* _TASK_
Where does the word "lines" show up in the data? Please find each such line and copy it.

[Stored entries]
□ □ □ □

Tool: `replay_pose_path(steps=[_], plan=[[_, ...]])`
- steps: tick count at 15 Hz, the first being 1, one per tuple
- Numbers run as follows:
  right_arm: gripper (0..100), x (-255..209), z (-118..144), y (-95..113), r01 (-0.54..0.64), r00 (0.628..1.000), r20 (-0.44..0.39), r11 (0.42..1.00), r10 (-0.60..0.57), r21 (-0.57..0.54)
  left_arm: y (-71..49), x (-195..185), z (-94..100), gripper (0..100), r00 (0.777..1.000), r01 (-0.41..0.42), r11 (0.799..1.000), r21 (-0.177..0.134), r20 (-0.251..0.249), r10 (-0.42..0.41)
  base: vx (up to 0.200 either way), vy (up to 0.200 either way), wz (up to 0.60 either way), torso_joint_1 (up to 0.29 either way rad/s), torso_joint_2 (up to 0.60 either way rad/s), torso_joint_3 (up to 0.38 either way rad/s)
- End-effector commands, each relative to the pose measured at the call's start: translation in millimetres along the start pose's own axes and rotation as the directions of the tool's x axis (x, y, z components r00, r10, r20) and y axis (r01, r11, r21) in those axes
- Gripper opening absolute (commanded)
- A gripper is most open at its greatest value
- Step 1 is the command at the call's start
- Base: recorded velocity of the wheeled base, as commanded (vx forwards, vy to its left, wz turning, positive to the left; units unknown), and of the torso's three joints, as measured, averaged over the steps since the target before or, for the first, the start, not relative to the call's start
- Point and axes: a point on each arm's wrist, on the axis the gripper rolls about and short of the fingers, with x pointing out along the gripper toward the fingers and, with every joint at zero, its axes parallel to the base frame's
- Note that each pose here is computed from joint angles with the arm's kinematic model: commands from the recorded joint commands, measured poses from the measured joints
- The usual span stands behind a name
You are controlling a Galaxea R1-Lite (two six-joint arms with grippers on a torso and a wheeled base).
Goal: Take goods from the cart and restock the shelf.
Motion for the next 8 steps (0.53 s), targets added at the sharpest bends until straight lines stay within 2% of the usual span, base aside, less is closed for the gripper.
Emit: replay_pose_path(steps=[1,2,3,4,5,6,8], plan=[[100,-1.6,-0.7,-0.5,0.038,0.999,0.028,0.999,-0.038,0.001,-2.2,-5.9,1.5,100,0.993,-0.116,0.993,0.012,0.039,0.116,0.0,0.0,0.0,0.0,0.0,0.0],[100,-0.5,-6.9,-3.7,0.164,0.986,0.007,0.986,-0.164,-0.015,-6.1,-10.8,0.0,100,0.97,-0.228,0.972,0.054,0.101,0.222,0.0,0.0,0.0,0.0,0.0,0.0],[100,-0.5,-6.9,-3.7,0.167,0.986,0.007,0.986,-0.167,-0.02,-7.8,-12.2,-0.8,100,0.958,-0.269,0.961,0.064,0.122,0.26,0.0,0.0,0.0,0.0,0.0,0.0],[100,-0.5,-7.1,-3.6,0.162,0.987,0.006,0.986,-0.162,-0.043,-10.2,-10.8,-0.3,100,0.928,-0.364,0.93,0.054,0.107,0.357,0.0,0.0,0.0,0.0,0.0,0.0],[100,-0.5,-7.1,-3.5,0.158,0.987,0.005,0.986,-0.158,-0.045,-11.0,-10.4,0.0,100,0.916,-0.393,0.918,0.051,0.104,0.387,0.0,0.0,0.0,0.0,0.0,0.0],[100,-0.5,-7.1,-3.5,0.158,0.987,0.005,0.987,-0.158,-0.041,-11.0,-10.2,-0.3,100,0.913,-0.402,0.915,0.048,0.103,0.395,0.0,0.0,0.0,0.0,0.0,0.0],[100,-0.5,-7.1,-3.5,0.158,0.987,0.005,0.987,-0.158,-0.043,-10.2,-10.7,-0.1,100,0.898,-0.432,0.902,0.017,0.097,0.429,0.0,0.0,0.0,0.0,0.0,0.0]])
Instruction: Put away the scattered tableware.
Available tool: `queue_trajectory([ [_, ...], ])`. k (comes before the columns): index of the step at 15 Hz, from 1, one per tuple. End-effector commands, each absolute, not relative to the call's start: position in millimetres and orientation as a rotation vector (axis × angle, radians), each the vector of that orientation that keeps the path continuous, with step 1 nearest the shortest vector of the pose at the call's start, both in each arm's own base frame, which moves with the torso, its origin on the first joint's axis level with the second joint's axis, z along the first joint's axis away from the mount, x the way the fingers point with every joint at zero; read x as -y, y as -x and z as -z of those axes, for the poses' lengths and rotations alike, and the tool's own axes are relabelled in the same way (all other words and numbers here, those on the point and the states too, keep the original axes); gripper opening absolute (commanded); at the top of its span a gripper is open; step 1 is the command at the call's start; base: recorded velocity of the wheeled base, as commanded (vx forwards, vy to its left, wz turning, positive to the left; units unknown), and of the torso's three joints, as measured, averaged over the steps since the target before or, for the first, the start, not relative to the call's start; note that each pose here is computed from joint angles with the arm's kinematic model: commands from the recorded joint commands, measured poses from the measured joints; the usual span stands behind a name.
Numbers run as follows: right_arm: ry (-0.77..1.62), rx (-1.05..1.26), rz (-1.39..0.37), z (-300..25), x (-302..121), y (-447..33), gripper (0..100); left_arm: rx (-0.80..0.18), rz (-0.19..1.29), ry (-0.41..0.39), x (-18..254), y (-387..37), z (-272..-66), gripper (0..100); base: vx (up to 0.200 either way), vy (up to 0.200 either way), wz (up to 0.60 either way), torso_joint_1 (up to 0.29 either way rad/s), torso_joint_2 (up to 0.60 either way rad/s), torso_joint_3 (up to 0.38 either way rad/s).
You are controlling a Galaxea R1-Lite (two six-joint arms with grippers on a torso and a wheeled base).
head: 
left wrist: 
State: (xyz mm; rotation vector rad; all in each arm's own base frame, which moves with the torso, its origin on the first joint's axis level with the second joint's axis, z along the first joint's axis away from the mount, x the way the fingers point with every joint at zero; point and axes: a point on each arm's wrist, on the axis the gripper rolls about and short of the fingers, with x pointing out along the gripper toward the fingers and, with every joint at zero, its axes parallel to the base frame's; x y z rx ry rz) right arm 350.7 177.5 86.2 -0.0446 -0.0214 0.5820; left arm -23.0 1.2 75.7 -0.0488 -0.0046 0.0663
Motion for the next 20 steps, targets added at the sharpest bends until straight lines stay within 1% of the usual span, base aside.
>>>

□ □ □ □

* _ANSWER SECTION_
Motion for the next 8 steps (0.53 s), targets added at the sharpest bends until straight lines stay within 2% of the usual span, base aside, less is closed for the gripper.
Motion for the next 20 steps, targets added at the sharpest bends until straight lines stay within 1% of the usual span, base aside.

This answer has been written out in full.